Audition du Général de division (r) Vincent Desportes, professeur associé à Sciences Po Paris, [17 décembre 2014] en vue du débat en séance publique sur la prolongation de l’opération Chammal en Irak, en application de l’article 35 de la Constitution.
Général de division (r) Vincent Desportes:
Avant de revenir vers les critères d’évaluation des opérations extérieures, je crois qu’il faut dire, affirmer et répéter sans faiblesse : « Daech delenda est ». Ayons la force de Caton l’Ancien.
Daech est aujourd’hui le danger majeur. Nous n’avons certes pas les moyens de tout, en même temps. Les menaces doivent être priorisées, quitte à consentir quelques compromis avec les moins brûlantes : dans le monde réel, dans un contexte de ressources et de moyens limités, notre politique ne peut être que réaliste.
« Daech delenda est » … mais nous ne pourrons répandre le sel sur le sol de l’Irak et de la Syrie. Il faudra au contraire le rendre fertile pour de nouvelles semences.
« Daech delenda est » … et pourtant votre interrogation demeure fondamentale : personne ne doute ici qu’il faille détruire Daech, mais devons-nous participer nous-mêmes à cette destruction ?
Un mot sur Daech, d’abord.
Ne doutons pas de la réalité de la menace directe pour nos intérêts vitaux, dont notre territoire et notre population.

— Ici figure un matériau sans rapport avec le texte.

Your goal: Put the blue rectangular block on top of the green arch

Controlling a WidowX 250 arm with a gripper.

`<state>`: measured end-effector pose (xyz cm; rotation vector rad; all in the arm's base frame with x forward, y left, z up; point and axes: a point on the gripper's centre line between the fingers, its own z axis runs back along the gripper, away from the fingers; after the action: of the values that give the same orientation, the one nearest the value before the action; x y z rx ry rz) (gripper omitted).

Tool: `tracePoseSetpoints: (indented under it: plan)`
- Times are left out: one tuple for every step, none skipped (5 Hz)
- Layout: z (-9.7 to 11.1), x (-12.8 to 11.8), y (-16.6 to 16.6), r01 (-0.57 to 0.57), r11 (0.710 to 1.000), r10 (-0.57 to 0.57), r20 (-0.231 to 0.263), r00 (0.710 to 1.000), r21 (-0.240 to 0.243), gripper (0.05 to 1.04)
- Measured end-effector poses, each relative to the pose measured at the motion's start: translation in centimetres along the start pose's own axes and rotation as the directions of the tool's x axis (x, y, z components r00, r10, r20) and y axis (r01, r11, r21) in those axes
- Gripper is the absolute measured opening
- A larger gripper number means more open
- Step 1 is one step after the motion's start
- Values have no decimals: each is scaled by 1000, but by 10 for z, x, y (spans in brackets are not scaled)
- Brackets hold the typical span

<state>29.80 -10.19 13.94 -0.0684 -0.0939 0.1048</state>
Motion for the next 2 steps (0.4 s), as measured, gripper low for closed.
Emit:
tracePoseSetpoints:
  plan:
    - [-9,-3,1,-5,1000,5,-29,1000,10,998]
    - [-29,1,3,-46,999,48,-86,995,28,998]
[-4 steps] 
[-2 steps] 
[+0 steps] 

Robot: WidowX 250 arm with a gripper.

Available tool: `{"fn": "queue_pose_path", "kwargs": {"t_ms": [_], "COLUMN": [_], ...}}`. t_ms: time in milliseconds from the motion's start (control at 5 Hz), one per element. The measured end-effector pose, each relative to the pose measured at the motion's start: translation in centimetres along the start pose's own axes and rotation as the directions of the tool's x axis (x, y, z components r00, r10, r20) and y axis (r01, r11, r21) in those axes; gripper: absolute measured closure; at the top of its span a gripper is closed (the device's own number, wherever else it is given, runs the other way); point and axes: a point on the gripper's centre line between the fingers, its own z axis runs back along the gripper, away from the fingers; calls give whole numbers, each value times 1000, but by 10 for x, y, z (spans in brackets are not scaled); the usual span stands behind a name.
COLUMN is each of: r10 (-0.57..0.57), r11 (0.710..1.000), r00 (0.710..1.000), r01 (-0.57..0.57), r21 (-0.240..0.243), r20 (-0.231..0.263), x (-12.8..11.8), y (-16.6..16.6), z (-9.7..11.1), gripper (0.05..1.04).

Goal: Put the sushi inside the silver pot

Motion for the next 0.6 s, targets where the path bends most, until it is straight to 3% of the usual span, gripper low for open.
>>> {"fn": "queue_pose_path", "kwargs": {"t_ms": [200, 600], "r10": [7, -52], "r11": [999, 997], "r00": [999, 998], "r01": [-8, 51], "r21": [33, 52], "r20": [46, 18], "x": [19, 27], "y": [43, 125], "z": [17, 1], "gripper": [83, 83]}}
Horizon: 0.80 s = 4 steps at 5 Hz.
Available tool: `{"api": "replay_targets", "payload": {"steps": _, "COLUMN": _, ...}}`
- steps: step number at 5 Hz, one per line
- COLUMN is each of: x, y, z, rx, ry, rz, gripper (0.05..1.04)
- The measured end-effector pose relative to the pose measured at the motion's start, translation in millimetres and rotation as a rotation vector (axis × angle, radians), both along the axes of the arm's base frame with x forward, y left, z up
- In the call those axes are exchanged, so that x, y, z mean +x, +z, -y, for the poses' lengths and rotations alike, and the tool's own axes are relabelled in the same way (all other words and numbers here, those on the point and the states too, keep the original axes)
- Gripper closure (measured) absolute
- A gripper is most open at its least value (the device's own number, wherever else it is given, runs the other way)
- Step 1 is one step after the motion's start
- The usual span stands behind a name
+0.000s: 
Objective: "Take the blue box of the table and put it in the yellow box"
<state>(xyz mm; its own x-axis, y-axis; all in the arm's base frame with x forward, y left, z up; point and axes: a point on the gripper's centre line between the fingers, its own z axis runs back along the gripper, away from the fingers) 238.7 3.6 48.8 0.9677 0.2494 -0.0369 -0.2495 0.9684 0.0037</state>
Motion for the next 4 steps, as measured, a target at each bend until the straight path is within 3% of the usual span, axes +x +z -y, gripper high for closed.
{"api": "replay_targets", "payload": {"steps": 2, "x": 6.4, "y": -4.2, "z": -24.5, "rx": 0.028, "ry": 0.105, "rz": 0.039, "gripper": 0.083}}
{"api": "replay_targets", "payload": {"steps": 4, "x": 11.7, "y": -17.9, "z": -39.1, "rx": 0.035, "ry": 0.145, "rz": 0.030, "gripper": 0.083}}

Daech est le premier mouvement terroriste à contrôler un aussi vaste territoire (35% du territoire irakien, 20% du territoire syrien). Ce qui représente 200 000 km² (soit l’équivalent de l’Aquitaine, Midi-Pyrénées, Languedoc-Roussillon, PACA et Rhône-Alpes réunis) et une population de l’ordre de 10 millions de personnes. Ce territoire est imparfaitement mais réellement « administré » par un « ordre islamique », fait de barbarie et de rackets. Daech dispose d’un véritable « trésor de guerre » (2 milliards de dollars selon la CIA), de revenus massifs et autonomes, sans comparaison avec ceux dont disposait Al-Qaïda. Daech dispose d’équipements militaires nombreux, rustiques mais aussi lourds et sophistiqués. Plus que d’une mouvance terroriste, nous sommes confrontés à une véritable armée encadrée par des militaires professionnels.
Quel est le docteur Frankenstein qui a créé ce monstre ? Affirmons-le clairement, parce que cela a des conséquences : ce sont les Etats-Unis. Par intérêt politique à court terme, d’autres acteurs – dont certains s’affichent en amis de l’Occident – d’autres acteurs donc, par complaisance ou par volonté délibérée, ont contribué à cette construction et à son renforcement. Mais les premiers responsables sont les Etats-Unis. Ce mouvement, à la très forte capacité d’attraction et de diffusion de violence, est en expansion. Il est puissant, même s’il est marqué de profondes vulnérabilités. Il est puissant mais il sera détruit. C’est sûr. Il n’a pas d’autre vocation que de disparaître.